Optimistic for the future of Egypt’s economic growth and the performance of the sector, Head of Ready-Made Garments export council, Mohamed Al Sayad, said that the RMGEC’s exports can hit $1.6bn by the beginning of 2019, benefiting from all incentives that government is offering to boost exports’ performance, as well as undertaking economic reforms.
In an interview with Daily News Egypt, Al Sayad warned that this optimistic vision might not become a reality due to the serious challenges which the sector faces. Adding that the RMGEC prepared a strategy aligned with Egypt’s 2030 vision for sustainable development, to attract more exporters and get more funds from all the financing bodies.
From your perspective, what are the challenges facing the RMG (Ready Made Garments) sector which affect its performance?
The government lacks steady and timely payment of export subsidies, in addition to the dramatic increase in production’s costs since the floatation of the Egyptian pound in November 2016. Furthermore, between 50% – 60% of raw materials’ costs, used in the manufacturing processes, are imported from other countries, as well as the increasing prices of energy resources that caused a rise in the costs of transportation. All these are burdens and challenges which the sector faces now.
What about the financing facilities which are offered by the banking system?
Unfortunately, the banking system in Egypt classifies the RMG sector as a high-risk activity, thus there aren’t any financing programmes to our projects, and the sector lacks credit facilities.
To what extent do these conditions impede you from preparing a strategy to boost the RMG exports according to the government’s directives?

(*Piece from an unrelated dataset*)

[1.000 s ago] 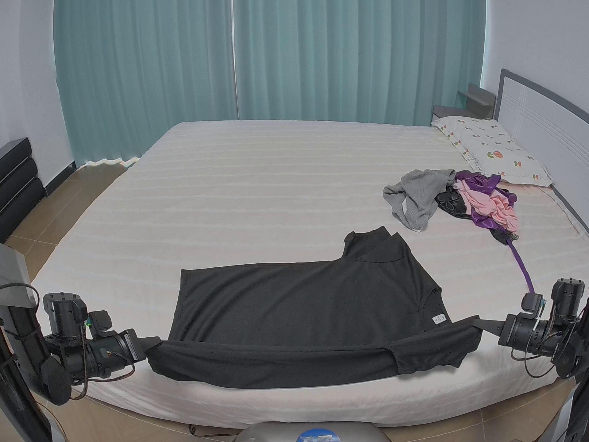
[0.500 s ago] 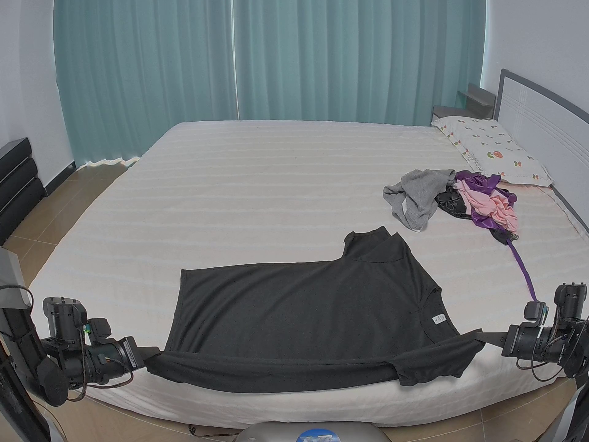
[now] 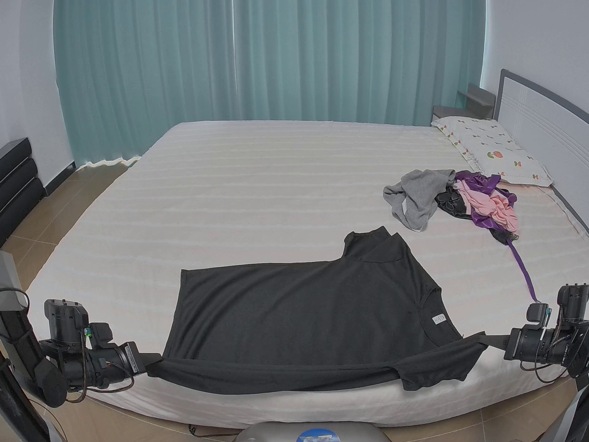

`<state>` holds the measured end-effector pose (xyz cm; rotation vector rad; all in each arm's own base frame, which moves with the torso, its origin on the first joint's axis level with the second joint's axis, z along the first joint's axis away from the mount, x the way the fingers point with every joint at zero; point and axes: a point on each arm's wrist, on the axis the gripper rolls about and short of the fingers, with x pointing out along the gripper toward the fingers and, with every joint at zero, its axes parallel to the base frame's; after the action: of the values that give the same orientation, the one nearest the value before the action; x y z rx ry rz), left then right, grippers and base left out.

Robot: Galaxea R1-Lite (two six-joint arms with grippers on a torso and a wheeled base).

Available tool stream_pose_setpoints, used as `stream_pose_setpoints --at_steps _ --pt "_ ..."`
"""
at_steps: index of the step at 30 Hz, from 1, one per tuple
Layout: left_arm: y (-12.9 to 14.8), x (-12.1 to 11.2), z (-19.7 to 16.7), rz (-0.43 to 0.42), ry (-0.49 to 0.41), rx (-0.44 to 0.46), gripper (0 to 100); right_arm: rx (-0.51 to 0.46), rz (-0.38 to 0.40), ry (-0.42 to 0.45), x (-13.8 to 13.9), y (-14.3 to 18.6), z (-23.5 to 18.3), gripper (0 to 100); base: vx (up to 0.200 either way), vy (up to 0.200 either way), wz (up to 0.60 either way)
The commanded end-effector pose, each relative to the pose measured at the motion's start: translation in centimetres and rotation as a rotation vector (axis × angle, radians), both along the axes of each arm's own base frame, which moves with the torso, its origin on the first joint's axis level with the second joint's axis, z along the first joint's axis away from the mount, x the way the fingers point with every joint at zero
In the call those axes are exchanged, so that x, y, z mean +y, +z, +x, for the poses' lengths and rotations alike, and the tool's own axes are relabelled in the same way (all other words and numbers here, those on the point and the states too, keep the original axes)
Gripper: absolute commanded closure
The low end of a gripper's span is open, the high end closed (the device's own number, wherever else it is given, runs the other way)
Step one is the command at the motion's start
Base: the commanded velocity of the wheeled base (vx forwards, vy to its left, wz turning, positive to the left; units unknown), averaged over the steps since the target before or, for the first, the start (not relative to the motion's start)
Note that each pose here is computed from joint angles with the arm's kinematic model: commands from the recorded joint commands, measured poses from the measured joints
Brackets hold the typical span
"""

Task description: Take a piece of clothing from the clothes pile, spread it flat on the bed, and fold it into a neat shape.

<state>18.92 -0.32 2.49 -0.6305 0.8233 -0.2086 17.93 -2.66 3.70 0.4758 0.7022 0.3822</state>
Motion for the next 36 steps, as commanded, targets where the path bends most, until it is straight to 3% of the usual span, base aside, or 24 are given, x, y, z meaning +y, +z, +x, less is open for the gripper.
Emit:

We have already papered our strategy, dealing with all the surrounding challenges. RMG is a labour intensive sector and one of the main axes of Egypt’s 2030 strategy for sustainable development. Egypt’s location qualifies it to be a logistical hub for the textile industries and products, importing them to Africa, along with the free trading agreements that Egypt signed, linking it with a big number of countries, as well as the real incentives that the new investment law introduced. All these steps can push the sector to be one of the most beneficial economic sectors in Egypt.
Can you clarify your council’s strategy in details?
We aim to achieving four goals, including increasing the RMG exports by 10%, to reach $1.6bn by the beginning of 2019. The second goal is to increase the number of small and medium class exporters to reach 300 exporters, and to promote our RMG’s exports through participating in specialised expos and promotional missions especially to the USA and European countries which occupy 85% of the Egyptian RMG exports. The fourth goal is to increase the number of the sector’s labour from about one million workers, to 2 million workers by the beginning of 2019.
What are the tools that will allow you achieve this plan?
This could be carried out through working on expanding the exporters’ base by attracting small and medium companies, and by opening channels in order to obtain all forms of finances from funding bodies. In this context, we have already succeeded in attracting about 25 new factories to the sector.
Have you searched for alternative ways to achieve the above mentioned plan?
Well, in coordination with some institutions, the council succeeded in offering financing and training facilities to exporters in order to double the Egyptian RMG exports. Therefore, the RMGEC, in cooperation with other eight exports councils, signed a protocol of cooperation with Banque Misr, trying to offer finance solutions to help exporting companies expand their activities, and to offer technical support for them. Moreover the RMGEC, in cooperation with other nine exports councils, signed another protocol of cooperation with the Export Development Bank of Egypt, and the Egyptian Businessmen’s Association providing concessional funds, benefiting from Central Bank of Egypt’s initiative for SMEs’ financing.
*What are your destination markets for exporting RMG?
USA is a top destination, with a value of $646m, rising by 7% from 2017. European countries follow with a record of $444m, rising by 11%, compared to 2017, and Spain is the highest European country with a value of $118m, Germany with $77m, France with $44m, while our exports to turkey record $116m.
What about the delayed dues that the government owed to exporters including the RMG ones?
The Minister of finance Mohamed Moeit announced that the government will allocate EGP 504m to boost the export support fund. Thus, all funds were allocated in fiscal year (FY) 2018/19 within the last few months till mid-November, recording EGP 1.2bn. Moreover, the ministry of finance and all the concerned bodies always express their support to the exports sector, and take all procedures to lift the barriers facing the sector. We hope that all these steps lead to an actual support for the exporters, and allow us obtain the delayed due from the government. According to Moeit, we will get the first tranche by the end of the current FY.
What are the tools that could maximise the benefits of your strategy?
Through economic reforms aiming to achieve inclusive and sustainable growth, and increasing competitiveness, in addition to enhancing the investors’ confidence in Egyptian economy, along with stimulating the economic growth, boost the exporting sector in general, and the RMG sector in particular, we will be able to perform well by 2019. This is in addition to the laws which the state set to boost the investment environment, and increased investment in infrastructure projects, especially in mega projects including the National Road Network, the Suez Canal Area Development Project, as well as establishing new cities.